Subdaemon heartbeat with modified libqb (async API for connect) by wenningerk · Pull Request #2588 · ClusterLabs/pacemaker

wenningerk · 2021-12-09T10:27:48Z

Keep pacemakerd tracking subdaemons for liveness - via qb-ipc-connect and the packets exchanged for authentication as of now.
qb-ipc-connect as of current libqb is blocking for an indefinite time if the subdaemon is unresponsive - -SIGSTOP or busy mainloop.
Thus there is an experimental API extension of libqb ClusterLabs/libqb#450 to be able to deal with that without needing ugly workarounds.
This is as well the reason why CI at this point is expected to fail as upstream master of libqb is missing the API extension.

kgaillot

This approach seems reasonable to me

daemons/pacemakerd/pcmkd_subdaemons.c

kgaillot

Looks good. Are you planning to keep the old code if the new libqb API isn't available?

lib/common/ipc_client.c

wenningerk · 2022-01-15T08:48:30Z

Last push as well solves the issue with a hanging shutdown once there were subdaemons that weren't observed as children of pacemakerd (signal).
I had experienced a similar hang with current main version where I suppose it was just hanging on the libqb-API.

wenningerk · 2022-01-15T08:51:22Z

build-issue is some repo-issue with tumbleweed

kgaillot · 2022-01-17T18:47:18Z

Last push as well solves the issue with a hanging shutdown once there were subdaemons that weren't observed as children of pacemakerd (signal). I had experienced a similar hang with current main version where I suppose it was just hanging on the libqb-API.

Do you know if that hang was a regression in a released version?

kgaillot

I think this is a good approach, we just need a fallback for when the libqb API isn't available

kgaillot · 2022-01-17T18:50:31Z

daemons/pacemakerd/pcmkd_subdaemons.c

+                        pcmk_children[next_child].name,
+                        (long long) PCMK__SPECIAL_PID_AS_0(
+                            pcmk_children[next_child].pid),
+                        (rc == pcmk_rc_ipc_pid_only)? " as IPC server" : "");


Now that we don't fall through we don't need this check or the similar one below

wenningerk · 2022-01-17T22:08:40Z

Last push as well solves the issue with a hanging shutdown once there were subdaemons that weren't observed as children of pacemakerd (signal). I had experienced a similar hang with current main version where I suppose it was just hanging on the libqb-API.

Do you know if that hang was a regression in a released version?

No. Never had tested much with pre-existing daemons.
Maybe it is even working when you give it longer time and the issue just arises with sbd enabled.
Now that I know it isn't the same thing as with my code I should look at it once more.

kgaillot · 2022-01-19T19:47:03Z

configure.ac

 dnl libqb 2.0.2+ (2020-10)
 AC_CHECK_FUNCS(qb_ipcc_auth_get,
-               AC_DEFINE(HAVE_IPCC_AUTH_GET, 1,
+               AC_DEFINE(HAVE_QB_IPCC_AUTH_GET, 1,


Actually (thankfully) this shouldn't be necessary.
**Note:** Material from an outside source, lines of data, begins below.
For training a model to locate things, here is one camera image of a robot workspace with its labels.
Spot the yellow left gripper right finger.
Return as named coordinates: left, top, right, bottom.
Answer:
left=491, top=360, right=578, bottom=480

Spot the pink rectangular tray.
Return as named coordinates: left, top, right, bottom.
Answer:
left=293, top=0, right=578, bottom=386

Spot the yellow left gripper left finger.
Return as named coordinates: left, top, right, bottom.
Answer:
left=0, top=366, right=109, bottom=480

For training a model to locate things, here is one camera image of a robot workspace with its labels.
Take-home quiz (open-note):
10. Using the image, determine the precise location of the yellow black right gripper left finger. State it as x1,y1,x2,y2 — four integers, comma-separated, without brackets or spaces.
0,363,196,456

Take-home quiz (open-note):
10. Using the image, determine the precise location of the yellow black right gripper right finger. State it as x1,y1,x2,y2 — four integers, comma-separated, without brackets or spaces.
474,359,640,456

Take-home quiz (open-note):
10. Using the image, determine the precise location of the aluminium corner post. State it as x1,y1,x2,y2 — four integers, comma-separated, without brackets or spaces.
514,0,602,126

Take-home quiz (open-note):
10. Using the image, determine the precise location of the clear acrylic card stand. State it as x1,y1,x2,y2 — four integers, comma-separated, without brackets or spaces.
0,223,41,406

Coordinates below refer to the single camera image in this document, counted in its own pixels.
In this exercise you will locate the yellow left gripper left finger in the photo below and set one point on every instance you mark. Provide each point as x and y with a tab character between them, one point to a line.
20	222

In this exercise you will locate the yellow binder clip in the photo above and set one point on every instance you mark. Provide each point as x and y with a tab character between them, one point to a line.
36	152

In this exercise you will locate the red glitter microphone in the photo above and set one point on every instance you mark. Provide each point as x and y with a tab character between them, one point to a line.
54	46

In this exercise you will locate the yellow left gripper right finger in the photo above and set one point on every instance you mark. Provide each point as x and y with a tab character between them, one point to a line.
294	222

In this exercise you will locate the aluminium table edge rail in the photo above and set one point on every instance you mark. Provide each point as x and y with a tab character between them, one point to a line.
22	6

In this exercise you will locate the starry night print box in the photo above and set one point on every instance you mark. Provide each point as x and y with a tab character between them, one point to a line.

AC_CHECK_FUNCS() will already define that, so we were just unnecessarily defining the alternate name. We can just drop the second argument (i.e. the AC_DEFINE) altogether.

Then let's make it consistent if we are sure it works the same on all platforms/versions we do support.

Remove superfluous AC_DEFINE - one of them with typo

gao-yan · 2024-12-17T12:47:55Z

daemons/pacemakerd/pcmkd_subdaemons.c

+                        (long long) PCMK__SPECIAL_PID_AS_0(
+                            pcmk_children[next_child].pid),
+                        pcmk_children[next_child].check_count);
+                stop_child(&pcmk_children[next_child], SIGKILL);


In public clouds, nowadays it happens more often than before that sub-daemons are unresponsive to IPC and get respawned.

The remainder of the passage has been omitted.